The principle of confocal laser endomicroscopy (CLE), based on the extreme miniaturization of the microscope imaging head offers the possibility of in vivo microscopy with subcellular and subnuclear resolution. Clear visualization of the cytoarchitecture can be achieved with a 400-fold to 1000-fold magnification. Recently, different fluorescence techniques play an important role in the identification of margins via oncological surgery. Indocyanine green and 5-aminolevulin acid play increasingly central roles in it.

In oncological diagnosis and surgery, CLE would enable, on the one hand, intraoperative detection and differentiation of single tumor cells (without the need of fast biopsies), and, on the other hand, the definition of borders between tumor and normal tissue on a cellular level, making surgical resection much more accurate than ever before.
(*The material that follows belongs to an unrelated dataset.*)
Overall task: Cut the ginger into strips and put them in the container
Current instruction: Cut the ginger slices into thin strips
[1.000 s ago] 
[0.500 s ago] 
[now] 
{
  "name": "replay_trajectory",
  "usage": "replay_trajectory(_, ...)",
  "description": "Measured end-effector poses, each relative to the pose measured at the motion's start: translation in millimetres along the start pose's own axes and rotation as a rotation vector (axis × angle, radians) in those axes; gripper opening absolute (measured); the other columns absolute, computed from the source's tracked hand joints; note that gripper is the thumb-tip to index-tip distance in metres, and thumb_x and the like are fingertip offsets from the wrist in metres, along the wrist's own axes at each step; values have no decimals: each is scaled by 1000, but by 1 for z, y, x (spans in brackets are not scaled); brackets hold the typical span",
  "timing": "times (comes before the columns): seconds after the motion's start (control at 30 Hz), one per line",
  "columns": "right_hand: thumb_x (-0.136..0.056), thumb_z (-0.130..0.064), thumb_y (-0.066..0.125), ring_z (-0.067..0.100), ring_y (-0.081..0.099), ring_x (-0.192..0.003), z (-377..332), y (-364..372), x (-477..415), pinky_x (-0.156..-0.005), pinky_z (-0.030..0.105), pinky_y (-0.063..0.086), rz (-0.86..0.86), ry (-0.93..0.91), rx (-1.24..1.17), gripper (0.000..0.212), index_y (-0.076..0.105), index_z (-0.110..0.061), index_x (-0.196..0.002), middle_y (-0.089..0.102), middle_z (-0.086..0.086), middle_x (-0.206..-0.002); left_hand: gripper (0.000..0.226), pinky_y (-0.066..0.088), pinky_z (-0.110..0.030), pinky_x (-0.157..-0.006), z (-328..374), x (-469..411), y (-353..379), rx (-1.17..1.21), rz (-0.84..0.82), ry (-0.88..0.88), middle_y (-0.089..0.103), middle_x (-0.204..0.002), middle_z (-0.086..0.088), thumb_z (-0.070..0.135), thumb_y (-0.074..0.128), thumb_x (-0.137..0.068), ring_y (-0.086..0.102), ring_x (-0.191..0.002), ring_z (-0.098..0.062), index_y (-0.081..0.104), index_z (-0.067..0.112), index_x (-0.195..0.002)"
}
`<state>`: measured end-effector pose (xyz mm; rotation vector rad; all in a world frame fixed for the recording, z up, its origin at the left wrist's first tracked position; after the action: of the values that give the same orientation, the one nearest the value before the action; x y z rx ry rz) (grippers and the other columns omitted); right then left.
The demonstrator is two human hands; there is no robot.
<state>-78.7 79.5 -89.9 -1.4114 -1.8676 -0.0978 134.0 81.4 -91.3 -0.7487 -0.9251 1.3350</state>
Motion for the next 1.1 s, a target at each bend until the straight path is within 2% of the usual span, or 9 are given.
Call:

The application and implementation of fluorescence and CLE-assisted surgery in surgical oncology increases not only the diagnostic but also the therapeutic options by extending the resection borders of cancer on a cellular level and, more importantly, by protecting the functionality of normal tissues.

For this Special Issue, we aim to publish studies from authors working on implementing in vivo and ex vivo surgical and clinical concepts and techniques of fluorescence-guided and confocal laser endomicroscopy in their treatments.

Potential topics of interest include, but are not limited to, the following:

  • Confocal-assisted surgery for oncologic brain and head and neck surgery as well as for other disciplines related to oncological surgery.
  • New frontiers in fluorescence-guided microscopy and endoscopy used for surgical oncology.
  • Advances in intraoperative visualization modalities regarding tumor differentiation.
  • Implementation of fluorescence and cell imaging in different oncologic working disciplines.
  • New concept of cellular surgical cancer therapies in the operation theatre.
  • Embedded technological systems for tumor margins differentiation and cellular analysis in thoracic, abdominal, and urological diseases.
  • Deep machine learning techniques for fluorescence-guided, navigated, confocal microscopy and endoscopy in pathology.